Physicists aim to understand, and sometimes to predict, physical interactions. They use two abstract concepts a lot: force and energy.
Force
A force is something that can change an object's shape or how it is moving (or not moving). A force can have any size and acts in a particular direction. Forces are something to think about when analyzing things such as:
- pressure
- turning effect
- momentum
- acceleration
The concept of force is used to explain what causes things to happen. You can analyze the forces acting on macroscopic objects or systems, but also on microscopic objects such as the particles in a gas. When forces acting on an object are in equilibrium (balanced), the velocity of the object does not change. If the object is at rest, it stays there. If the object is moving it doesn’t speed up, slow down or change direction.
Energy
Energy is a numerical value that we calculate for an object, or a system, that quantifies the amount of change that has taken, or will take, place. What is important about this quantity is that, in every event or process, there is the same amount of it at the end as there was at the beginning. Energy does not explain why things happen, though we can use it to explain why some things do NOT happen.

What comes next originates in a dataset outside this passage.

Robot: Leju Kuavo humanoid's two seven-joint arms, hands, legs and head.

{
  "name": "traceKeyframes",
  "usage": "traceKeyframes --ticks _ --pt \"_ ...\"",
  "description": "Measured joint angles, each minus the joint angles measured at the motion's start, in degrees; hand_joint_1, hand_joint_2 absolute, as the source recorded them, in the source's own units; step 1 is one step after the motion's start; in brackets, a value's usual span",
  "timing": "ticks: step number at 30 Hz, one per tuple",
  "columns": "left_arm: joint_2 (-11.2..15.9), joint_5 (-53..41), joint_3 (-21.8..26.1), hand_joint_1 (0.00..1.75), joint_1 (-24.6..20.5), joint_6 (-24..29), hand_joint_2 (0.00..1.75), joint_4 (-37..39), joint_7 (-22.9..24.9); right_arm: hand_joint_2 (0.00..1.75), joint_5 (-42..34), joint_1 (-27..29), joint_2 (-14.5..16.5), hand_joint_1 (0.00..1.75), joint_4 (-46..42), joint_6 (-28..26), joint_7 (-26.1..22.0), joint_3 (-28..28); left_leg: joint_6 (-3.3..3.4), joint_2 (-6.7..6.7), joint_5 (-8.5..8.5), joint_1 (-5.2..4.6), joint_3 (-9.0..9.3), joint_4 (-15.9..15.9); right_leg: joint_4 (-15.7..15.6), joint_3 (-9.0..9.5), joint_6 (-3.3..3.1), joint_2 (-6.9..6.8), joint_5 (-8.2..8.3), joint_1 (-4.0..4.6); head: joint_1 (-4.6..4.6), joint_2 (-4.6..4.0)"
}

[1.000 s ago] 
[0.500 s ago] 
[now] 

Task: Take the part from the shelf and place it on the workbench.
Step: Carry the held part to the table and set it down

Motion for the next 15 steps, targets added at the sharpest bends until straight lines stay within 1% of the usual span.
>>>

The concept of energy has much wider use than the concept of force. The concept of energy can provide insights into movement and materials. It can also be used to analyze electrical and magnetic behaviour, wave behaviour, changes inside the atom, engines that burn fuels … and anything else.
Solving problems
In some situations, you can think in terms of either energy or force. For example, when trying to improve vehicle safety in the event of a crash, you could calculate the energy absorbed in the collision, or calculate the forces acting on the vehicle’s occupants.
Physicists are resourceful and will draw on whatever thinking tools help them understand a particular situation. They prefer to understand things quantitatively.